#### [To do]
What is the number of lines in the listing below that include the string "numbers"? Answer with that number alone.

#### [Supplied information]
-.-.-
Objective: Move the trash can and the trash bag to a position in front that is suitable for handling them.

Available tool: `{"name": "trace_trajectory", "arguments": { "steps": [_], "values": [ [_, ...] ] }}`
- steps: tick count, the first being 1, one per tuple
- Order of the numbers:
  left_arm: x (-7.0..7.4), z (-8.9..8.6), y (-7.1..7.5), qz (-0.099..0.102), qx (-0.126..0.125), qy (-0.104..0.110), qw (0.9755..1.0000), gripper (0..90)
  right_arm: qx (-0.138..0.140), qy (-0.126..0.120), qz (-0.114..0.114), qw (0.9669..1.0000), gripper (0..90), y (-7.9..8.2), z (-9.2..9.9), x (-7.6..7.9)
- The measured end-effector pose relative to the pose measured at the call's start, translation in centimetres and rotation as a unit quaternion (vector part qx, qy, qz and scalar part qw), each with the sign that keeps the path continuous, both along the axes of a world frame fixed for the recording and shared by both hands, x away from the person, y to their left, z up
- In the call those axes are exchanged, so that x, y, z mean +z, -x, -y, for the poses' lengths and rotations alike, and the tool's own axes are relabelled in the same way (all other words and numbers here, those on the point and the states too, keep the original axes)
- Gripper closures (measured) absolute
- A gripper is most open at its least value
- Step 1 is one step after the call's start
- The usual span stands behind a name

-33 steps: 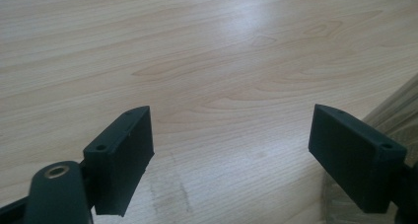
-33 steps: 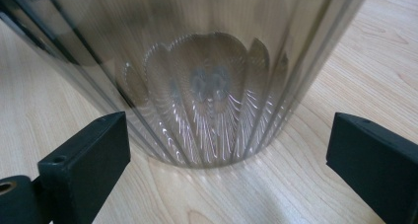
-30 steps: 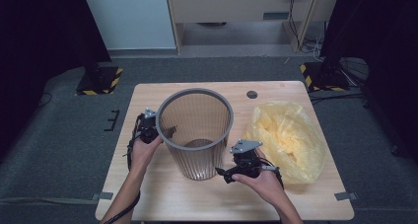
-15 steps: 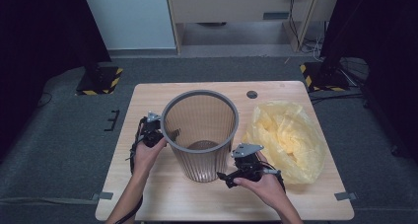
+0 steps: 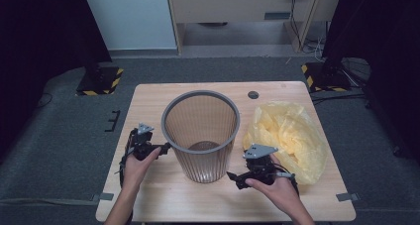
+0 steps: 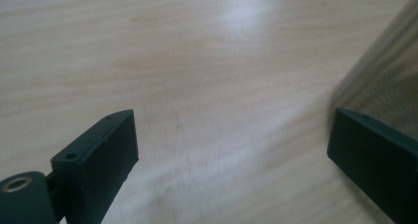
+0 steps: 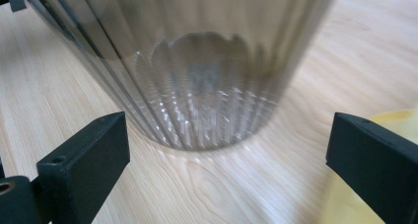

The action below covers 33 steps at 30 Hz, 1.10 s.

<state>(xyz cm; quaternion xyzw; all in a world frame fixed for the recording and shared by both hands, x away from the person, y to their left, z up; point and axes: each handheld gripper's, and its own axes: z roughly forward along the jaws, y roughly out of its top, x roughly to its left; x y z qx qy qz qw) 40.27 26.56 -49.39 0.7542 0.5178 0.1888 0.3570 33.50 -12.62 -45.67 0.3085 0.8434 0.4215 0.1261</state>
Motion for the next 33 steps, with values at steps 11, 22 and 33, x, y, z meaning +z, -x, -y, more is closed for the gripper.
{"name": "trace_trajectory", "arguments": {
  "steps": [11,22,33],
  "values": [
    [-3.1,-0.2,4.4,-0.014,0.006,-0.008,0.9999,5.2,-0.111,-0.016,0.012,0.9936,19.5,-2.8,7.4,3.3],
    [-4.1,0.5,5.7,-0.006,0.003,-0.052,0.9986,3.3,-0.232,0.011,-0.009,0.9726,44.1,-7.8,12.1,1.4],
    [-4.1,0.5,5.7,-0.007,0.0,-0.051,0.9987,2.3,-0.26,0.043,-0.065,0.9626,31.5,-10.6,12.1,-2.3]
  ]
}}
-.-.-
#### [Response to this exercise]
2